* [EXERCISE PROMPT]
What lines of the data below hold the string "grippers"? Copy each one out.

* [DATA BLOCK]

++++++++++++++++++++

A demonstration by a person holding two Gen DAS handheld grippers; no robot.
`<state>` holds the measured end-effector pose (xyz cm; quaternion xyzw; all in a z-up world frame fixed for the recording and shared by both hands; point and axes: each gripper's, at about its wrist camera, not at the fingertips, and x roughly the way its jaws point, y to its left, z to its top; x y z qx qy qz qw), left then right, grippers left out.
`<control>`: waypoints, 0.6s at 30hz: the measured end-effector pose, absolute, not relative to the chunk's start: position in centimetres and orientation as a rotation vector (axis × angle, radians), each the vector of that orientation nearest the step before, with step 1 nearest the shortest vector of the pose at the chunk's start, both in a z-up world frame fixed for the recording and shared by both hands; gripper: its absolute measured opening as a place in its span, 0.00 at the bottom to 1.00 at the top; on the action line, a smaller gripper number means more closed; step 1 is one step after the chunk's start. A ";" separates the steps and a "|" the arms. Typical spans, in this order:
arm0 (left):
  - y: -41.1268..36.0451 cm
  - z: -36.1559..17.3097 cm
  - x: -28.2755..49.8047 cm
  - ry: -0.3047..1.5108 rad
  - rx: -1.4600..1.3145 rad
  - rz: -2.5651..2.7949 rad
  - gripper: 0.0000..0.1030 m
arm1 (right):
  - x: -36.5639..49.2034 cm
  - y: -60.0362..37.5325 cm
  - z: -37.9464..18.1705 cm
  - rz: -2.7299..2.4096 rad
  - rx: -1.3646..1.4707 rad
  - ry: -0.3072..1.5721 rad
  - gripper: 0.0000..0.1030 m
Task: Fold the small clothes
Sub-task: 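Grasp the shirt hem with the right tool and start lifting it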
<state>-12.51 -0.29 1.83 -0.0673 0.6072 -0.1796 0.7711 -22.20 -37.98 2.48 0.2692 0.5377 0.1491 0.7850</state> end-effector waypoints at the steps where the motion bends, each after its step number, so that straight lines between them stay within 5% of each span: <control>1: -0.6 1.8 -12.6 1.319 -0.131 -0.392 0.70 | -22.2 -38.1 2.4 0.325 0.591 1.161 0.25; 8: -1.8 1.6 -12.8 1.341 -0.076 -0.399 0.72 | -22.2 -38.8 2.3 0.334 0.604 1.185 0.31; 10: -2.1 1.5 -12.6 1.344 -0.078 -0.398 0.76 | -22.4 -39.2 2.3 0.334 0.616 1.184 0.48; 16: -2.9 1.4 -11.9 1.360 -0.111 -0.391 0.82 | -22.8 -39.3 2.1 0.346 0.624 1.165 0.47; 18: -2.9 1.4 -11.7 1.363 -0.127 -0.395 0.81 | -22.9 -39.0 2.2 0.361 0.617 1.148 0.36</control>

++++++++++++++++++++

* [RESULT]
A demonstration by a person holding two Gen DAS handheld grippers; no robot.
`<state>` holds the measured end-effector pose (xyz cm; quaternion xyzw; all in a z-up world frame fixed for the recording and shared by both hands; point and axes: each gripper's, at about its wrist camera, not at the fingertips, and x roughly the way its jaws point, y to its left, z to its top; x y z qx qy qz qw), left then right, grippers left out.

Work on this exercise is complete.